EXERCISE BRIEF: Which lines below hold the word "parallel"? Copy all of them.
DATA UNDER STUDY Block Start
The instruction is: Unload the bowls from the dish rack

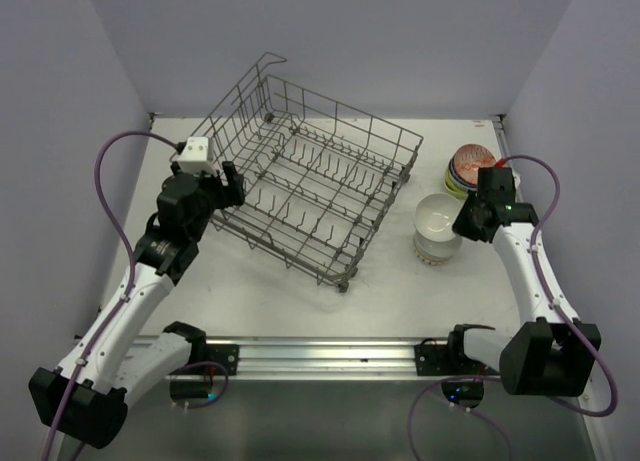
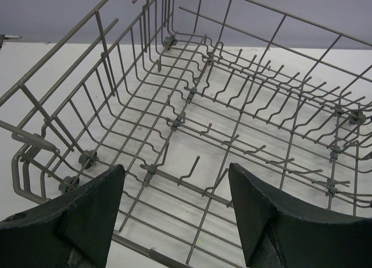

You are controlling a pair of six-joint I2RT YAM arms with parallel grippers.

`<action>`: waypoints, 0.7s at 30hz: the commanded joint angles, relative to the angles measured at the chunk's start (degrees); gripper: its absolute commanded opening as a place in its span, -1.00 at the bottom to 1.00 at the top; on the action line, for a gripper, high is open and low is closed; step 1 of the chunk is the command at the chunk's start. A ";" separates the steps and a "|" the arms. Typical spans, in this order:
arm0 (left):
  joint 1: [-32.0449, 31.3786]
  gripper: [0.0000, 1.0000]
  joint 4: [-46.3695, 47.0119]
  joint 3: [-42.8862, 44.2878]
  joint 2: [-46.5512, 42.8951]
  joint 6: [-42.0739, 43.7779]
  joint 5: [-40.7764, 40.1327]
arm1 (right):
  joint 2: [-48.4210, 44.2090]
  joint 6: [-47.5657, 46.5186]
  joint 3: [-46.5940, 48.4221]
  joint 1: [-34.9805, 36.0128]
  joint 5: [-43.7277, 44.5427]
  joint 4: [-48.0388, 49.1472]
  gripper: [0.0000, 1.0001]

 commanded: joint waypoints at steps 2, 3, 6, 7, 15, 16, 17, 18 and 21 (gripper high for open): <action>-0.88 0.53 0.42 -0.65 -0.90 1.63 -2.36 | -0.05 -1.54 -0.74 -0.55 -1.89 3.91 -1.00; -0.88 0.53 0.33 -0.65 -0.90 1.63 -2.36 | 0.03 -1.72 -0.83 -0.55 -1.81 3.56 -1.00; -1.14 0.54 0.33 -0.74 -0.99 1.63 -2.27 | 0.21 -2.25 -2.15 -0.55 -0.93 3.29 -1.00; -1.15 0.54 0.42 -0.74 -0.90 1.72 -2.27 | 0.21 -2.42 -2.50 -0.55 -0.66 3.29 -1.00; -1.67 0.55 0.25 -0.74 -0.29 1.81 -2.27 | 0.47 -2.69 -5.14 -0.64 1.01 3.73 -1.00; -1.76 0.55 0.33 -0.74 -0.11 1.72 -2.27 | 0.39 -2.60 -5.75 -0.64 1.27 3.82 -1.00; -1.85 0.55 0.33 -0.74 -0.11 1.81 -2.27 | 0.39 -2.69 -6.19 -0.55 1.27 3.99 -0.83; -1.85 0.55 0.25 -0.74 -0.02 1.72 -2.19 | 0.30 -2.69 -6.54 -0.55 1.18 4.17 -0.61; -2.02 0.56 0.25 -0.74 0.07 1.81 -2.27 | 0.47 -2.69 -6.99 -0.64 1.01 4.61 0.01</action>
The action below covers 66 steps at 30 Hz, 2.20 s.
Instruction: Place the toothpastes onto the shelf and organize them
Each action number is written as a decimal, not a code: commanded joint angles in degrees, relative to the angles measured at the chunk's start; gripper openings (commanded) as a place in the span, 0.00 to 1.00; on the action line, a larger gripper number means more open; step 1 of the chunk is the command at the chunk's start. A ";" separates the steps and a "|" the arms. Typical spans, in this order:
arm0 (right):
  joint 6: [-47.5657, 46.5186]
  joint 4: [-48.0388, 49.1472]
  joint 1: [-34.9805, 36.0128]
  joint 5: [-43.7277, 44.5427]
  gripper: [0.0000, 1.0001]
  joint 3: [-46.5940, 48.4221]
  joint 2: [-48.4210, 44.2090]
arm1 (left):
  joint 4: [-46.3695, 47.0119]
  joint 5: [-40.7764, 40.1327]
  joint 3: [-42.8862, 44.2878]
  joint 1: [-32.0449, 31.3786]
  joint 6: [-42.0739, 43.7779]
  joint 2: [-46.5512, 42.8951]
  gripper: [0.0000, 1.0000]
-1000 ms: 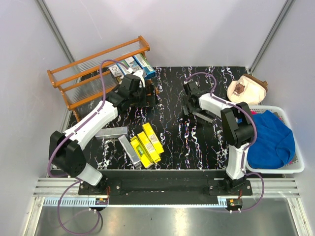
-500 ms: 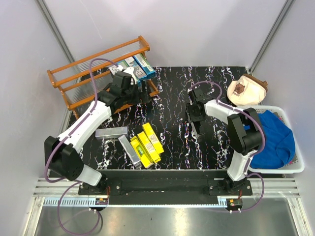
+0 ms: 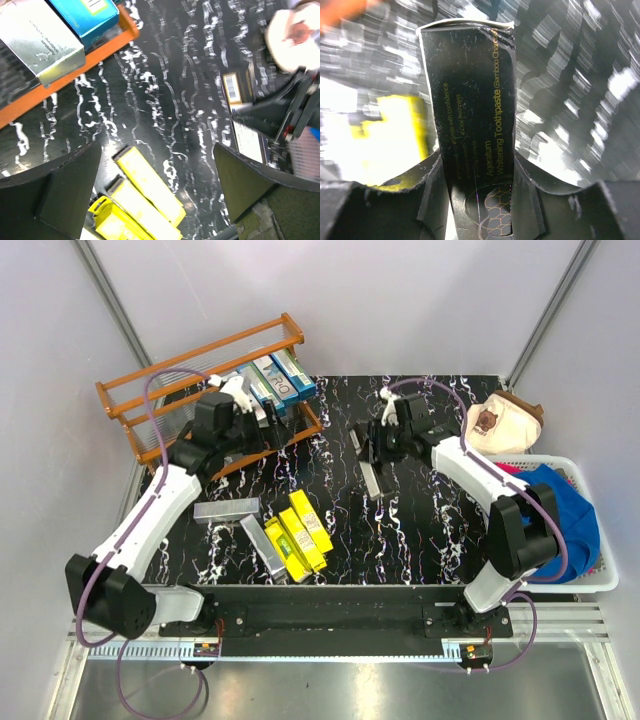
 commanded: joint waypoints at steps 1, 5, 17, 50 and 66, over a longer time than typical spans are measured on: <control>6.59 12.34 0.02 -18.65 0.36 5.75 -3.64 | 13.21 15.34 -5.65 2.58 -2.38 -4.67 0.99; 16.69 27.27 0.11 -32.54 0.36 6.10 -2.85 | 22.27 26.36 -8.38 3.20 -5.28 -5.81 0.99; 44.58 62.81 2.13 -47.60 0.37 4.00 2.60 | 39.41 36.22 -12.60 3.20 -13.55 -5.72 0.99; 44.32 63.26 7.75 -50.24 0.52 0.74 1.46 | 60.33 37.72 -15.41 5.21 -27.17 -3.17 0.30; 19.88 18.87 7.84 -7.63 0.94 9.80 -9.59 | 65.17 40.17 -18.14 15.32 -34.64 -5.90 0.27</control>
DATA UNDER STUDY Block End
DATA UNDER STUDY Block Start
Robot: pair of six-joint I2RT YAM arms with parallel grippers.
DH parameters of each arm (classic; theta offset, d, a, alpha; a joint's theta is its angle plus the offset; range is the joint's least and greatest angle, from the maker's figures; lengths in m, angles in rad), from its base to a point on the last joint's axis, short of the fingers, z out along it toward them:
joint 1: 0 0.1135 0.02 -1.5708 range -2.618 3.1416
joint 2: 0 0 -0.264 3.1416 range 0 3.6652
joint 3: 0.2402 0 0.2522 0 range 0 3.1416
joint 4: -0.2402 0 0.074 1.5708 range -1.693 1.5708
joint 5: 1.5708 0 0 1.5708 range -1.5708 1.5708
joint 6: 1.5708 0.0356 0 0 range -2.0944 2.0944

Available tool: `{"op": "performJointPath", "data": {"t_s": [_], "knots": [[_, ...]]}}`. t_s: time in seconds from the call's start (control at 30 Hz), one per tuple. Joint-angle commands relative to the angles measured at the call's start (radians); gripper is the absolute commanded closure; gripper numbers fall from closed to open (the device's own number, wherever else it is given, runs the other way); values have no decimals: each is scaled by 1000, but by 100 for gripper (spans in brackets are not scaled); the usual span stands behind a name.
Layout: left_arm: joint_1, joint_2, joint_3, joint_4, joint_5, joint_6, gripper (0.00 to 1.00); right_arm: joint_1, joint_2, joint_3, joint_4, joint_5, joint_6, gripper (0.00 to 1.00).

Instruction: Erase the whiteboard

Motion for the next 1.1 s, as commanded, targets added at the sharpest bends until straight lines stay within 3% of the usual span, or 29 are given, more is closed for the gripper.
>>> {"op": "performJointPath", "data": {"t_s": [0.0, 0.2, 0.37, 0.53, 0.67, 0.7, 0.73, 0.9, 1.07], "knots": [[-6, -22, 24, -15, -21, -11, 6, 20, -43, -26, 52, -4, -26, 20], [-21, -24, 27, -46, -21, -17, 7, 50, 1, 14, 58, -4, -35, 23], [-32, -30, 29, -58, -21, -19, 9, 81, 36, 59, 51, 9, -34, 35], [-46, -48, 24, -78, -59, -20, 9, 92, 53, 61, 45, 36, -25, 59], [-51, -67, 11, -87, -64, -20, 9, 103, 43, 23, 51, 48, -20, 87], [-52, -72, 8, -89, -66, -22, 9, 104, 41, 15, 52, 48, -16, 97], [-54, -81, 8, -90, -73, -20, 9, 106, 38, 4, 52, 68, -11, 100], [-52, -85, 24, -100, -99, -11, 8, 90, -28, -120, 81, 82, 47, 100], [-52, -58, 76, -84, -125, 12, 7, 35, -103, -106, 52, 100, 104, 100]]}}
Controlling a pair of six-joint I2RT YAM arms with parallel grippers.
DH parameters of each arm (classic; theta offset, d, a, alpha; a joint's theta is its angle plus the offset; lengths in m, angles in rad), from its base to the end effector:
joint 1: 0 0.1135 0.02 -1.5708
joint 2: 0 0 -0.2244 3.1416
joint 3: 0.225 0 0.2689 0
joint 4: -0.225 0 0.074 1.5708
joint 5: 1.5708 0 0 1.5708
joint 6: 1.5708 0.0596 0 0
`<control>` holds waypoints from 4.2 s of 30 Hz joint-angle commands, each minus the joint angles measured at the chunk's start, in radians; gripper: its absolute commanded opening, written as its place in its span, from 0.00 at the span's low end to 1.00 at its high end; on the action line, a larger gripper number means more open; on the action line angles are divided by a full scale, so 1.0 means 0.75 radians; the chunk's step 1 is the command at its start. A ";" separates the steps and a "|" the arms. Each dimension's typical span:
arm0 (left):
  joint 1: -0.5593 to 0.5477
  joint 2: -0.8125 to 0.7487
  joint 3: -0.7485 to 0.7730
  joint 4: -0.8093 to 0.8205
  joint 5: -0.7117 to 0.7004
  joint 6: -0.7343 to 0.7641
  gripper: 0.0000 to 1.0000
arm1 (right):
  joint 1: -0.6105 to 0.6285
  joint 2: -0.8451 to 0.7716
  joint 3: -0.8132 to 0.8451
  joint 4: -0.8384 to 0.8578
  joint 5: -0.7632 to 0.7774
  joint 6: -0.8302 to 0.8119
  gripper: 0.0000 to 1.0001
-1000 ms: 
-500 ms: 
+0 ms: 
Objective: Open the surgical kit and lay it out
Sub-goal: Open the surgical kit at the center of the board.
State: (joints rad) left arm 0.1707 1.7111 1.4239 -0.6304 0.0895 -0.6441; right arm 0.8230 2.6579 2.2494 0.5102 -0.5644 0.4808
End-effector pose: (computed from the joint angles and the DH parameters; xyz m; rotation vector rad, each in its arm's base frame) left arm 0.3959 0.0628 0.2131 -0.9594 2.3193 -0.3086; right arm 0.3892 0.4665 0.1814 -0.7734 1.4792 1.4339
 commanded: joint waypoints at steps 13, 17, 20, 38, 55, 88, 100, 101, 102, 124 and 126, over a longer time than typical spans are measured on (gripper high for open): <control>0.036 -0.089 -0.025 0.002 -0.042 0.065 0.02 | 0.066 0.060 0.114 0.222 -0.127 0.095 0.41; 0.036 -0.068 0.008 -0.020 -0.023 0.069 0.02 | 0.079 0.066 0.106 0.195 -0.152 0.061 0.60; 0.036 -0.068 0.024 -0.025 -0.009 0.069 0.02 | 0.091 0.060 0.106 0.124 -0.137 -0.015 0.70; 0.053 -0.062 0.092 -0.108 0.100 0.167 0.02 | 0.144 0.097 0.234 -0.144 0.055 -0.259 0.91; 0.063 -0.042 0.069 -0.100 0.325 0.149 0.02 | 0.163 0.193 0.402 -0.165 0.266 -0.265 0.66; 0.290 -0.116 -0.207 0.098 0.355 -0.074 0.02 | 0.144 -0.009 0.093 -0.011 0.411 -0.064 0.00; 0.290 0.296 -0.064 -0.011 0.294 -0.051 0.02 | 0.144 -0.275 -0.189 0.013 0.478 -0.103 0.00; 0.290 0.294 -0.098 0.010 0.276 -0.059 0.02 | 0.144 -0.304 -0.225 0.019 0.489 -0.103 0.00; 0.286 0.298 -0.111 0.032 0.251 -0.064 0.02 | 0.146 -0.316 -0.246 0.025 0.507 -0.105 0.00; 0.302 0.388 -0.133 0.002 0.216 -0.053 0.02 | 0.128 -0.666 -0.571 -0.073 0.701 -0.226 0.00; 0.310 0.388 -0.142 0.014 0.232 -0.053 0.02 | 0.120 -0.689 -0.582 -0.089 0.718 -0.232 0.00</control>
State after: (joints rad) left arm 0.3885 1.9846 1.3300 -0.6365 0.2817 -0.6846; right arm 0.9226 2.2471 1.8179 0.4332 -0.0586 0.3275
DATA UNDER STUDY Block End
EXERCISE RESPONSE:
You are controlling a pair of six-joint I2RT YAM arms with parallel grippers.
Robot: pair of six-joint I2RT YAM arms with parallel grippers.
Controlling a pair of six-joint I2RT YAM arms with parallel grippers.

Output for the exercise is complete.